Faruk Üsküdari ve 1972'de yayımlanan kitabı
1879’da Adliye Nezareti’nde göreve başlayan Talât
Bey, zamanla muhasebe müdürlüğüne ve Bahriye Nezareti müsteşarlığına kadar
yükseldi. “Saadet” ve “Zuhûr” gazetelerinde yazılar kaleme aldı; şiir, hiciv
ve dinî yazılarla dönemin basın çevrelerinde tanındı. Ancak sansür baskıları
nedeniyle yazın hayatından çekilmek zorunda kaldı.
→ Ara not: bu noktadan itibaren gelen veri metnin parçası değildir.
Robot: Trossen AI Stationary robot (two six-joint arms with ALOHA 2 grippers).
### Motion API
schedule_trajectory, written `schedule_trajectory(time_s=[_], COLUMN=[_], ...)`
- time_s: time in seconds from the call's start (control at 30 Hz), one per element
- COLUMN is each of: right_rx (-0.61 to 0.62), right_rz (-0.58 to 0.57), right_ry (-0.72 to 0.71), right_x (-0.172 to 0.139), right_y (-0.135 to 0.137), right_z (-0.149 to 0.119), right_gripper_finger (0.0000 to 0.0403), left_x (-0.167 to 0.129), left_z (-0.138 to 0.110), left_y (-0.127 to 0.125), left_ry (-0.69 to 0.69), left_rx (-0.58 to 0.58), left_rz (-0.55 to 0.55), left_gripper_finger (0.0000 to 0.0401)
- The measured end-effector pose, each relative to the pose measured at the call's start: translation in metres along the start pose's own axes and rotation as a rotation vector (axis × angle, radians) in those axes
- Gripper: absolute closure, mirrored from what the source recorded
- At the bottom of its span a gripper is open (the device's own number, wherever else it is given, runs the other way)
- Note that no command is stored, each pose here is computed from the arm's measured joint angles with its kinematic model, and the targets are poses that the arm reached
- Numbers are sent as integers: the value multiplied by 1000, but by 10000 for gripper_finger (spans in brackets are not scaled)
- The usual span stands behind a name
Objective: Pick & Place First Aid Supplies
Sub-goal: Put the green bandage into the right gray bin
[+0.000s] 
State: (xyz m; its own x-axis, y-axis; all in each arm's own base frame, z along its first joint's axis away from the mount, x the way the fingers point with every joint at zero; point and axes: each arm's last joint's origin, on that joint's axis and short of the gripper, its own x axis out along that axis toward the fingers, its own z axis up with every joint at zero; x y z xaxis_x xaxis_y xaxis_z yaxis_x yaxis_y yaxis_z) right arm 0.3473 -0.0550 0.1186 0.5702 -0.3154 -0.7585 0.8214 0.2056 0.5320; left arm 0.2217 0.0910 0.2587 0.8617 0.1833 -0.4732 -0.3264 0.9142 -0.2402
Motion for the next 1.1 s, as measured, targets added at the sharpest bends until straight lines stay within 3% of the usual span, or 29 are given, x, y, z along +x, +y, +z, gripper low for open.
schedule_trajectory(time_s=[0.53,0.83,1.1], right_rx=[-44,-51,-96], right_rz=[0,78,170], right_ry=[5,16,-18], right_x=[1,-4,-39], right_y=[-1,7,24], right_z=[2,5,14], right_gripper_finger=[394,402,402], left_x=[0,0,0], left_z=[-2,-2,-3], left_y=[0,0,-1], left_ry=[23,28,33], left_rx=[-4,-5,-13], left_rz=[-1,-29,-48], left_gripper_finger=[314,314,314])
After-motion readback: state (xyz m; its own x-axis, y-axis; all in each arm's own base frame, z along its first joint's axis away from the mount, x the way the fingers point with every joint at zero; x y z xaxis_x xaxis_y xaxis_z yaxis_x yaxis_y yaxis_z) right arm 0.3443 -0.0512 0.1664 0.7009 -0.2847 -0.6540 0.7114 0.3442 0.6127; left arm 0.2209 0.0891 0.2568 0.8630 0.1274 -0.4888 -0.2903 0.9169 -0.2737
Bellibaşlı eserlerini II. Meşrutiyet’in ilk
yıllarında toplamıştı. Fakat 1917’de Üsküdar’daki evinde çıkan büyük bir
yangında, bütün bir ömür boyunca biriktirdiği şiirleri ve yazılarını
kaybetti. Bu felaket onu hem maddi hem manevi olarak derinden sarstı.
Duyduğu acıyı şu beyitle dile getirdi: “Evimin yandığına yanmadım amma Tal’at,
Yandı bin beyti metinim, ona pek çok yanarım.”
Burada “beyt” sözcüğü hem “şiir dizesi” hem de “ev”
anlamına gelir — Talât Bey’in kelimeyle oynayarak acısını edebî bir
incelikle dile getirdiği görülür.
Galata Köprüsü’nün tarih kitabesinin de onun eseri
olduğu bilinmektedir. Ayrıca dönemin tanınmış isimlerinden Hafız Üsküdarlı
Ali Efendi’nin amcasıdır.
Ahmed Talât Bey, 15 Eylül 1926’da Üsküdar İhsaniye’de
mide kanserinden vefat etti ve Şair Nedim’in kabri yakınına defnedildi.
Şiir, nezaket ve faziletle örülü yaşamı, dönemin zarif ve vefalı
kalemlerinden biri olarak hatırlanmasını sağlamıştır.
***
Bursa’yı Yazan, Bursalıları Okutan Bir İstanbullu
İstanbul Ticaret Akademisi’nde eğitimini tamamlayan
Ömer Faruk Üsküdarî, kısa süre sonra Bursa Ticaret Lisesi’ne atanarak burada
ticaret hukuku ve muhasebe dersleri vermeye başladı. Yıllar içinde Bursa’nın
önde gelen sanayicilerinin birçoğu onun öğrencileri arasından yetişti.
Nüktedan kişiliği, zarif üslubu ve titiz öğretmenliğiyle hatırlanan
Üsküdarî, derslerinde yalnız ticareti değil, hayatı da öğretirdi.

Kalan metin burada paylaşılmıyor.